(WORK TASK): Transcribe exactly the lines that begin the material and continue through the line containing "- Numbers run". Leave out whatever follows.
========
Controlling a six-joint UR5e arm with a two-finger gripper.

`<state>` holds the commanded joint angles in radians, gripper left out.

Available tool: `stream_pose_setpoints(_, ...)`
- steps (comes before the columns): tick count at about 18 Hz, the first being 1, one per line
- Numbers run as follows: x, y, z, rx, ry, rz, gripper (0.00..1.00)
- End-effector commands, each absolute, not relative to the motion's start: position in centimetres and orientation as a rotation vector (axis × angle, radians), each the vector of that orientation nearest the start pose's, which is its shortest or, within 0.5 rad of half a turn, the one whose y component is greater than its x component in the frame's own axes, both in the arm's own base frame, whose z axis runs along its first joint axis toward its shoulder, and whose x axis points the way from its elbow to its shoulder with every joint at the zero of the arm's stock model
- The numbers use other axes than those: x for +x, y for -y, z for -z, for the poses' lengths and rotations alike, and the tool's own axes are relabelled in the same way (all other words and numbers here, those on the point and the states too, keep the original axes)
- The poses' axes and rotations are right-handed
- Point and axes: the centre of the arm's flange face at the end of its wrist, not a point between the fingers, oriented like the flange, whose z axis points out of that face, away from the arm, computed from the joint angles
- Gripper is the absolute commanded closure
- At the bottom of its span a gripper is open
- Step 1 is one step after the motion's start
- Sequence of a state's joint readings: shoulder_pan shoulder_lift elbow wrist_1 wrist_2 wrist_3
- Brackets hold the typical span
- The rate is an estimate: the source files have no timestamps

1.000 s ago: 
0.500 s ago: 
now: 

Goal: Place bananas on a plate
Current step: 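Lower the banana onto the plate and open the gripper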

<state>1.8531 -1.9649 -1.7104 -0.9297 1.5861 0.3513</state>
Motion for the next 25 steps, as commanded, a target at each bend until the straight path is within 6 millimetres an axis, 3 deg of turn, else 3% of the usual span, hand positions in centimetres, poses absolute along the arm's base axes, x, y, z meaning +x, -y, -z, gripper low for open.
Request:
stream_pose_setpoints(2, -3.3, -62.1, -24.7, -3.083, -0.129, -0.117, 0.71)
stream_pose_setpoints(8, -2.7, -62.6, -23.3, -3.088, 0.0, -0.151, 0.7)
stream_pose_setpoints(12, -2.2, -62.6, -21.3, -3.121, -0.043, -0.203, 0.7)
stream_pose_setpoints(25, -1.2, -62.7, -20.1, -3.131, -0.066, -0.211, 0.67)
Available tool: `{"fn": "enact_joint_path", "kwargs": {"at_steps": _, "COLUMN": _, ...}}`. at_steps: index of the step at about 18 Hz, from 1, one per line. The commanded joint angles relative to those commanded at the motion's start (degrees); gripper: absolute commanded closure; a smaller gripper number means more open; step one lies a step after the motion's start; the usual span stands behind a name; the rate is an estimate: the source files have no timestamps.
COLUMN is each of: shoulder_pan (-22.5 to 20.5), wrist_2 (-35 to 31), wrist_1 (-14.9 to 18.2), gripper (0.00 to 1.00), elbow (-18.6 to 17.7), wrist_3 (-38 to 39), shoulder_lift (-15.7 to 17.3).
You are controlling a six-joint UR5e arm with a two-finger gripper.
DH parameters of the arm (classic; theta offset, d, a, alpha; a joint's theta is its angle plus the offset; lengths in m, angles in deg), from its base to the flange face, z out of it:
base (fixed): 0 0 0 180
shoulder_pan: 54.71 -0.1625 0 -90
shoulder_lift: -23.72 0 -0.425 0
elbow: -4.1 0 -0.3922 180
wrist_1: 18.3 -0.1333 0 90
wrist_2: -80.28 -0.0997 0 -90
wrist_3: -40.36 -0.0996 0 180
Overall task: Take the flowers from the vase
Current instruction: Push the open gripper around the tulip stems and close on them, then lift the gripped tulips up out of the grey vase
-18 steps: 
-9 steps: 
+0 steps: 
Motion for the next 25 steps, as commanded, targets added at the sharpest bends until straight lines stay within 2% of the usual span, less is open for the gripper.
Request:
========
(TASK RESULT):
Controlling a six-joint UR5e arm with a two-finger gripper.

`<state>` holds the commanded joint angles in radians, gripper left out.

Available tool: `stream_pose_setpoints(_, ...)`
- steps (comes before the columns): tick count at about 18 Hz, the first being 1, one per line
- Numbers run as follows: x, y, z, rx, ry, rz, gripper (0.00..1.00)

No more work is left in this exercise.